Information provided:

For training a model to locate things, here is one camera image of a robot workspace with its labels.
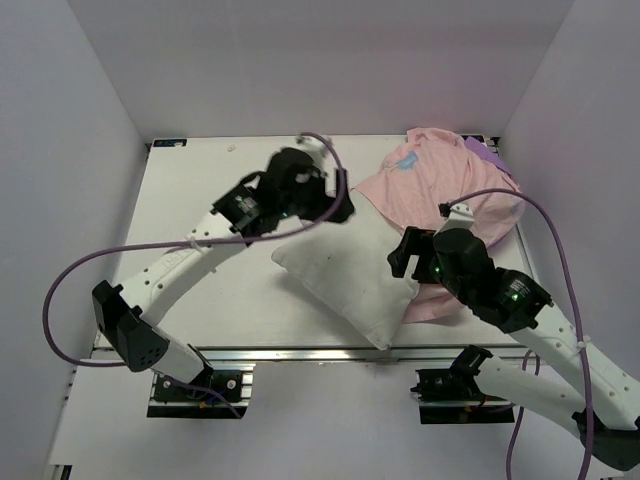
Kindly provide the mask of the white pillow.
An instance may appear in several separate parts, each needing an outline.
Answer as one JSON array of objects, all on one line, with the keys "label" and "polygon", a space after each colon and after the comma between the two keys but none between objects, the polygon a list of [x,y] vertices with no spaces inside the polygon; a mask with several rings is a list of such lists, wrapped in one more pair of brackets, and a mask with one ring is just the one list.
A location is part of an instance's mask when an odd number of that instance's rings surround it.
[{"label": "white pillow", "polygon": [[400,243],[398,231],[363,194],[353,190],[350,200],[355,213],[347,222],[323,223],[277,248],[271,259],[384,351],[419,285],[391,274],[387,257]]}]

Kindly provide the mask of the pink and purple Frozen pillowcase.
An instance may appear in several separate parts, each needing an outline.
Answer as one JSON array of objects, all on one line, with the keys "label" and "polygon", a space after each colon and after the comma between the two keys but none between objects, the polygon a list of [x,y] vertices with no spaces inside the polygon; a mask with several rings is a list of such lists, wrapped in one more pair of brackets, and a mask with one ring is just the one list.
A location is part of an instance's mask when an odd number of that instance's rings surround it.
[{"label": "pink and purple Frozen pillowcase", "polygon": [[522,217],[525,203],[508,195],[520,187],[499,159],[487,160],[451,131],[414,128],[406,142],[389,153],[377,173],[356,186],[400,233],[415,226],[437,230],[444,224],[439,206],[481,190],[491,194],[468,199],[473,234],[486,246],[501,241]]}]

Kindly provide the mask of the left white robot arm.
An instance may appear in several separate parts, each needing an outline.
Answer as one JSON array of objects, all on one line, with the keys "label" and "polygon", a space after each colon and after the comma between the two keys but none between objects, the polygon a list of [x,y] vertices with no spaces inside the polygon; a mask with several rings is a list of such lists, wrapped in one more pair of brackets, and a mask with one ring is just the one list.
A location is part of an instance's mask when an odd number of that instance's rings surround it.
[{"label": "left white robot arm", "polygon": [[242,178],[178,246],[138,274],[94,287],[92,299],[100,333],[132,372],[152,370],[199,399],[211,387],[213,369],[189,345],[160,327],[169,310],[208,274],[295,216],[309,226],[341,224],[355,212],[347,174],[335,171],[329,195],[324,161],[335,154],[325,138],[299,136],[293,147],[274,153],[262,171]]}]

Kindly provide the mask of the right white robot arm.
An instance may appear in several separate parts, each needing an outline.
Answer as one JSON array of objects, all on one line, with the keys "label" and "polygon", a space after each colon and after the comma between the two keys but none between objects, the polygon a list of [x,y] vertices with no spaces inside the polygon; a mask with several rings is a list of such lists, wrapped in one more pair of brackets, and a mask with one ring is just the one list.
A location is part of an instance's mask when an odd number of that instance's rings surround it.
[{"label": "right white robot arm", "polygon": [[537,354],[566,382],[561,387],[523,371],[509,373],[490,352],[469,346],[451,366],[461,397],[480,392],[546,417],[580,440],[588,455],[616,470],[639,464],[639,382],[597,347],[579,339],[551,295],[531,277],[495,266],[469,230],[435,232],[409,227],[389,254],[391,273],[405,275],[409,260],[421,284],[448,290],[481,321]]}]

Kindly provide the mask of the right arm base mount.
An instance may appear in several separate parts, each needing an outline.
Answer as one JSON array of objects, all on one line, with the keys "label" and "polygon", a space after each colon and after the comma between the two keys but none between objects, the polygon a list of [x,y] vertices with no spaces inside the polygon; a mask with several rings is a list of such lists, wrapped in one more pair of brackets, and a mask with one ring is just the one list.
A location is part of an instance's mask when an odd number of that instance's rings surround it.
[{"label": "right arm base mount", "polygon": [[493,355],[478,346],[465,347],[445,369],[416,371],[410,392],[419,403],[421,425],[510,424],[513,405],[483,393],[476,377],[482,363]]}]

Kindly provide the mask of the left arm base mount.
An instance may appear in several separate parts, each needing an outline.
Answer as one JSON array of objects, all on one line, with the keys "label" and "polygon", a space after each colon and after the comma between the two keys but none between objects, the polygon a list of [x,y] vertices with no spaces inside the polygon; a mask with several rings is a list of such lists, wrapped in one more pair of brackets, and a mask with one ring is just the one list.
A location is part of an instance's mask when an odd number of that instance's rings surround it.
[{"label": "left arm base mount", "polygon": [[245,415],[253,384],[251,364],[215,364],[201,387],[188,388],[155,373],[148,418],[240,420]]}]

Task: Your job is to transcribe the records exactly and in full. Pictures are not part of the copy.

Task output:
For training a model to locate things, here is one camera image of a robot workspace with its labels.
Kindly provide the mask of the white pillow.
An instance may appear in several separate parts, each needing an outline.
Answer as one JSON array of objects, all on one line, with the keys "label" and "polygon", a space after each colon and after the comma between the two keys but none between objects, the polygon a list of [x,y] vertices with no spaces inside the polygon; a mask with several rings is a list of such lists, wrapped in one more pair of brackets, and a mask with one ring is just the one list.
A location is part of an instance's mask when an odd number of that instance's rings surround it.
[{"label": "white pillow", "polygon": [[400,243],[398,231],[363,194],[353,190],[350,200],[355,213],[347,222],[323,223],[277,248],[271,259],[384,351],[419,285],[391,274],[387,257]]}]

Kindly provide the mask of the pink and purple Frozen pillowcase.
An instance may appear in several separate parts, each needing an outline.
Answer as one JSON array of objects, all on one line, with the keys "label" and "polygon", a space after each colon and after the comma between the two keys but none between objects, the polygon a list of [x,y] vertices with no spaces inside the polygon; a mask with several rings is a list of such lists, wrapped in one more pair of brackets, and a mask with one ring is just the one list.
A location is part of an instance's mask when an odd number of that instance's rings surround it.
[{"label": "pink and purple Frozen pillowcase", "polygon": [[522,217],[525,203],[508,195],[520,187],[499,159],[487,160],[451,131],[414,128],[406,142],[389,153],[377,173],[356,186],[400,233],[415,226],[437,230],[444,224],[439,206],[481,190],[491,194],[468,199],[473,234],[486,246],[501,241]]}]

Kindly provide the mask of the left white robot arm.
An instance may appear in several separate parts, each needing an outline.
Answer as one JSON array of objects, all on one line, with the keys "label" and "polygon", a space after each colon and after the comma between the two keys but none between objects, the polygon a list of [x,y] vertices with no spaces inside the polygon; a mask with several rings is a list of such lists, wrapped in one more pair of brackets, and a mask with one ring is just the one list.
A location is part of an instance's mask when an odd number of that instance's rings surround it.
[{"label": "left white robot arm", "polygon": [[242,178],[178,246],[138,274],[94,287],[92,299],[100,333],[132,372],[152,370],[199,399],[211,387],[213,369],[189,345],[160,327],[169,310],[208,274],[295,216],[309,226],[341,224],[355,212],[347,174],[335,171],[329,195],[324,161],[335,154],[325,138],[299,136],[293,147],[274,153],[262,171]]}]

Kindly provide the mask of the right white robot arm.
An instance may appear in several separate parts, each needing an outline.
Answer as one JSON array of objects, all on one line, with the keys "label" and "polygon", a space after each colon and after the comma between the two keys but none between objects, the polygon a list of [x,y] vertices with no spaces inside the polygon; a mask with several rings is a list of such lists, wrapped in one more pair of brackets, and a mask with one ring is just the one list.
A location is part of an instance's mask when an odd number of that instance's rings surround it.
[{"label": "right white robot arm", "polygon": [[537,354],[566,382],[561,387],[523,371],[509,373],[490,352],[469,346],[451,366],[461,397],[480,392],[546,417],[580,440],[588,455],[616,470],[639,464],[639,382],[597,347],[579,339],[551,295],[531,277],[495,266],[469,230],[435,232],[409,227],[389,254],[391,273],[405,275],[409,260],[421,284],[448,290],[481,321]]}]

Kindly provide the mask of the right arm base mount.
An instance may appear in several separate parts, each needing an outline.
Answer as one JSON array of objects, all on one line, with the keys "label" and "polygon", a space after each colon and after the comma between the two keys but none between objects, the polygon a list of [x,y] vertices with no spaces inside the polygon; a mask with several rings is a list of such lists, wrapped in one more pair of brackets, and a mask with one ring is just the one list.
A location is part of an instance's mask when an odd number of that instance's rings surround it.
[{"label": "right arm base mount", "polygon": [[493,355],[478,346],[465,347],[445,369],[416,371],[410,392],[419,403],[421,425],[510,424],[513,405],[483,393],[476,377],[482,363]]}]

Kindly provide the mask of the left arm base mount.
An instance may appear in several separate parts, each needing an outline.
Answer as one JSON array of objects, all on one line, with the keys "label" and "polygon", a space after each colon and after the comma between the two keys but none between objects, the polygon a list of [x,y] vertices with no spaces inside the polygon; a mask with several rings is a list of such lists, wrapped in one more pair of brackets, and a mask with one ring is just the one list.
A location is part of an instance's mask when an odd number of that instance's rings surround it.
[{"label": "left arm base mount", "polygon": [[245,415],[253,384],[251,364],[215,364],[201,387],[188,388],[155,373],[148,418],[240,420]]}]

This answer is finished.